Category Archives: Thriller

Sisters (1973)

Brian De Palma sure loves exploring the idea of doubles, duplicates and just plain dupes, and Sisters is one of his finest and earliest such ventures. Opening with a sly trick pulled on his viewers, the psycho thriller centers on French-Canadian model/actress Danielle (Margot Kidder, so good I temporarily forgot she was Superman’s Lois Lane), who’s struggling to make it in New York.

She’s also struggling with the guilt piled upon her by her twin sister, Dominique, especially when Danielle brings home a date (Lisle Wilson, The Incredible Melting Man), which also irks Danielle’s jealous ex-husband, the odd-looking (to say the least) Emil (Bill Finley, Eaten Alive).

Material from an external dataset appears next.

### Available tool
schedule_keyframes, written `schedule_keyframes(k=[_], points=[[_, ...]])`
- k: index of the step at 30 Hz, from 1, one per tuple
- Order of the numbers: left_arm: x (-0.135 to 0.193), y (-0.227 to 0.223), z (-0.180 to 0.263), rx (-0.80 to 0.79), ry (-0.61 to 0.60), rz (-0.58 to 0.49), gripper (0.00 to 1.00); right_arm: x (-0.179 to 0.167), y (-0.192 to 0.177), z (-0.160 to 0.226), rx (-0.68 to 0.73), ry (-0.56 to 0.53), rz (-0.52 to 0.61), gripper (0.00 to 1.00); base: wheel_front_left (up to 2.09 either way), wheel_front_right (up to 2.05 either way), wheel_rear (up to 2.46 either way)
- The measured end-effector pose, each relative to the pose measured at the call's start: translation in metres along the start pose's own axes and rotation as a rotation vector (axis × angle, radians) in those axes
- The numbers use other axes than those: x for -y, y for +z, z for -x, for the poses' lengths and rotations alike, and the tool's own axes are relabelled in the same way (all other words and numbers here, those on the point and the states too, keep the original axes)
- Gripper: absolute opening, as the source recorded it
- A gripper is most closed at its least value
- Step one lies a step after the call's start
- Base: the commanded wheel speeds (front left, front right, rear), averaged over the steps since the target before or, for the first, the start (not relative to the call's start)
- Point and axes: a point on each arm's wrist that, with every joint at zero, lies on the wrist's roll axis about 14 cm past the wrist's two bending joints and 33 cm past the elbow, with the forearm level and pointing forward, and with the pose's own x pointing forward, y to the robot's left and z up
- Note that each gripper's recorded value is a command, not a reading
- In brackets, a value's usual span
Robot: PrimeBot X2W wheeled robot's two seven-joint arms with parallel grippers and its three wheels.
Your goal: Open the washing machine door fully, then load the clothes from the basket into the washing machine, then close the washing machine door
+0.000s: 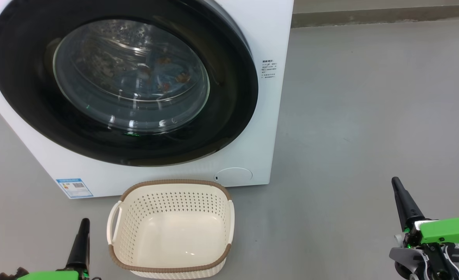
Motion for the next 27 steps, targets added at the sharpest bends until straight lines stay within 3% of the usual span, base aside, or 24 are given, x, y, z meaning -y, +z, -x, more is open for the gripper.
schedule_keyframes(k=[13, 27], points=[[0.0029, -0.0006, 0.0004, 0.0, -0.02, 0.117, 0.0, -0.0036, 0.0044, 0.0005, 0.009, 0.018, -0.119, 0.0, 0.0, 0.0, 0.0], [0.0036, -0.0003, -0.0001, 0.002, -0.022, 0.122, 0.0, -0.0039, 0.0032, 0.0006, 0.012, 0.02, -0.145, 0.0, 0.0, 0.0, 0.0]])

It’s difficult to discuss Sisters without spoiling the story’s several twists, so I won’t go beyond details further than Danielle’s across-the-street apartment neighbor, journalist Grace Collier (Jennifer Salt, TV’s Soap, saddled with horrible ’70s hair), witnessing a murder through the window. This allows De Palma to explore his other cinematic obsession: voyeurism.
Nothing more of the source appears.